### Exercise instructions
Check every line of the material below for the string "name", and return the ones that have it.

|---|

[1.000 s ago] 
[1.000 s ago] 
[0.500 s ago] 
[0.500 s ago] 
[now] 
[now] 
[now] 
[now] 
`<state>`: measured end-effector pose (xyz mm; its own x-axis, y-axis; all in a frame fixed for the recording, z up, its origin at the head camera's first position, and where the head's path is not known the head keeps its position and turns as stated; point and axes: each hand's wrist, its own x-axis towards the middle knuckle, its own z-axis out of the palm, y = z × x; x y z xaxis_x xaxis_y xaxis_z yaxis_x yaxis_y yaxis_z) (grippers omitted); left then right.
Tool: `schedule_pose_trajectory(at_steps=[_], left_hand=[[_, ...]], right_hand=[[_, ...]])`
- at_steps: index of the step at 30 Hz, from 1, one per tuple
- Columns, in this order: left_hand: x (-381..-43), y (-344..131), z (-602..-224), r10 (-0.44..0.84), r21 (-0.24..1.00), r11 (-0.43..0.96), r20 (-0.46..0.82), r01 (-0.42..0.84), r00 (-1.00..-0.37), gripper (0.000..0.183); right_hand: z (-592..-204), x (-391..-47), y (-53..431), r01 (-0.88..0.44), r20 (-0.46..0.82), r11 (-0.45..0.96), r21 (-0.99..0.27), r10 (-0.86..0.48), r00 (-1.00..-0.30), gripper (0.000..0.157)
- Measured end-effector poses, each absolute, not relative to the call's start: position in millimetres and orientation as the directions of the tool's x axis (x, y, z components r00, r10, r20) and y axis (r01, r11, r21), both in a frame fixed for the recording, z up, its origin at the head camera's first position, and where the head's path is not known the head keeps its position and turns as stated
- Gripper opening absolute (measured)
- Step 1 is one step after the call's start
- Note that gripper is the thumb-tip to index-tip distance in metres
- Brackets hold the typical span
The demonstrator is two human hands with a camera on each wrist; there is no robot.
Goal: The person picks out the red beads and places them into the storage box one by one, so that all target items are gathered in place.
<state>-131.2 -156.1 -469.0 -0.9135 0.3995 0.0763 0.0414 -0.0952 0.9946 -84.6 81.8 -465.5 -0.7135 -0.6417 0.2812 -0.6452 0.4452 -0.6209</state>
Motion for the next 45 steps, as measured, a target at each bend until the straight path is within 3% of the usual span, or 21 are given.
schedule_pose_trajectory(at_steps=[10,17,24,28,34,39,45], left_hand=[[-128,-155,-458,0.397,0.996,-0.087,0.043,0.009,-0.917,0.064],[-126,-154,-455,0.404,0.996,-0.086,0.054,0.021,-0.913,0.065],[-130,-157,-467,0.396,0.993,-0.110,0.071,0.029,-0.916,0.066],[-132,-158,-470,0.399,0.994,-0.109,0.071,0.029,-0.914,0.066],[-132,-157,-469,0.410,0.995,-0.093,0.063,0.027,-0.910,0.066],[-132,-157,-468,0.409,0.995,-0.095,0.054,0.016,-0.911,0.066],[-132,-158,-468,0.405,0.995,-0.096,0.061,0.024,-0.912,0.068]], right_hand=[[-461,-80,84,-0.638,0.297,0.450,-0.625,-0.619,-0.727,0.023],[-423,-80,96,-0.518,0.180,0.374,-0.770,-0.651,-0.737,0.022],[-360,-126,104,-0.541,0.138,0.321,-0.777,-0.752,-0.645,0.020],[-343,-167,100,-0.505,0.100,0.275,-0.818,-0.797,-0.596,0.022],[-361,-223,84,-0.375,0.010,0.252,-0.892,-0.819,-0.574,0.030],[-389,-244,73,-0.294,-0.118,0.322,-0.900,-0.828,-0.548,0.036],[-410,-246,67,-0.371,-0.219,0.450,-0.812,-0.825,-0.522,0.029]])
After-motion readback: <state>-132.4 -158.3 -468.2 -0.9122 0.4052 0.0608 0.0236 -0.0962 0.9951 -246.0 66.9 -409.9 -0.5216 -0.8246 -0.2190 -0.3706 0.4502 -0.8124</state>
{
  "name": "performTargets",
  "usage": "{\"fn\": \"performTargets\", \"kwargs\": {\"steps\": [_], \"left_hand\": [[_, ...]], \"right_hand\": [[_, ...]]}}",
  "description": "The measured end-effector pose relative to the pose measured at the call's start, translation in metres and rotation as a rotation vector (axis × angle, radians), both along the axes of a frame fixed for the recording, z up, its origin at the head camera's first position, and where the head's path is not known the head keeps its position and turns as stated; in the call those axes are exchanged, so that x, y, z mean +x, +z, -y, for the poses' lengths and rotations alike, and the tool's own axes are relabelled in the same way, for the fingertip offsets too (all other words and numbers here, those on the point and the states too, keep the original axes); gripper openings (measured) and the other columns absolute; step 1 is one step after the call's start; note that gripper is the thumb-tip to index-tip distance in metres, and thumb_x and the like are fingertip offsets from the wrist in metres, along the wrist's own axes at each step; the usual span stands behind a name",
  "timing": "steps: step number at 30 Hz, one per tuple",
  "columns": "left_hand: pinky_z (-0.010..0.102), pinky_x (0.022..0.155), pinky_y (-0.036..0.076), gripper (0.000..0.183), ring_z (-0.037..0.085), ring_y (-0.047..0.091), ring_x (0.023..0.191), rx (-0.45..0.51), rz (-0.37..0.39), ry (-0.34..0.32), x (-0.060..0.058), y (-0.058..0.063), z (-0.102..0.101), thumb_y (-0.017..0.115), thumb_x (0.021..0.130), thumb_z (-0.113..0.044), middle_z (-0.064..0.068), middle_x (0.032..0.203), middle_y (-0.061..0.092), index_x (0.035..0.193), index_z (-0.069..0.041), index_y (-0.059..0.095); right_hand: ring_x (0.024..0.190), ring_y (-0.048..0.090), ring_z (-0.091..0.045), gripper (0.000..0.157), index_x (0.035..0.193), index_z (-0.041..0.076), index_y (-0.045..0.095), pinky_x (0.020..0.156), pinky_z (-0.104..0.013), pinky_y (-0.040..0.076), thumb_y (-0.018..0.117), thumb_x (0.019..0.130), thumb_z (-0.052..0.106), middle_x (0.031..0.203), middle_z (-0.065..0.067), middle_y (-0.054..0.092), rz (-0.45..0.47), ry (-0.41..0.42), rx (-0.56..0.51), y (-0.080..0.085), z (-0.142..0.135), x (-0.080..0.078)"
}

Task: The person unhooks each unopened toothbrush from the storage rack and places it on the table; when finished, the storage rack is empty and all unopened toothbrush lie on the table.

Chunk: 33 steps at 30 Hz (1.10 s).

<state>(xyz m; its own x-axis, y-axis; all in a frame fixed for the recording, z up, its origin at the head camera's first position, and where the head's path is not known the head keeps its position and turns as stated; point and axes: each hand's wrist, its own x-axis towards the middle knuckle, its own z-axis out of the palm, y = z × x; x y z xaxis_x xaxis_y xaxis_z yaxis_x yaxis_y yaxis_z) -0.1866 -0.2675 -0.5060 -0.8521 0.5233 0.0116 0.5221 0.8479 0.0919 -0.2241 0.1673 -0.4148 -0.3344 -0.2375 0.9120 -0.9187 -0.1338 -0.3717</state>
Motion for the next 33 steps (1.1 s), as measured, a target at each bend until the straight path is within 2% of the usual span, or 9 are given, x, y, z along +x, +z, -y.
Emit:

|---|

### Task solution
  "name": "performTargets",
  "description": "The measured end-effector pose relative to the pose measured at the call's start, translation in metres and rotation as a rotation vector (axis × angle, radians), both along the axes of a frame fixed for the recording, z up, its origin at the head camera's first position, and where the head's path is not known the head keeps its position and turns as stated; in the call those axes are exchanged, so that x, y, z mean +x, +z, -y, for the poses' lengths and rotations alike, and the tool's own axes are relabelled in the same way, for the fingertip offsets too (all other words and numbers here, those on the point and the states too, keep the original axes); gripper openings (measured) and the other columns absolute; step 1 is one step after the call's start; note that gripper is the thumb-tip to index-tip distance in metres, and thumb_x and the like are fingertip offsets from the wrist in metres, along the wrist's own axes at each step; the usual span stands behind a name",

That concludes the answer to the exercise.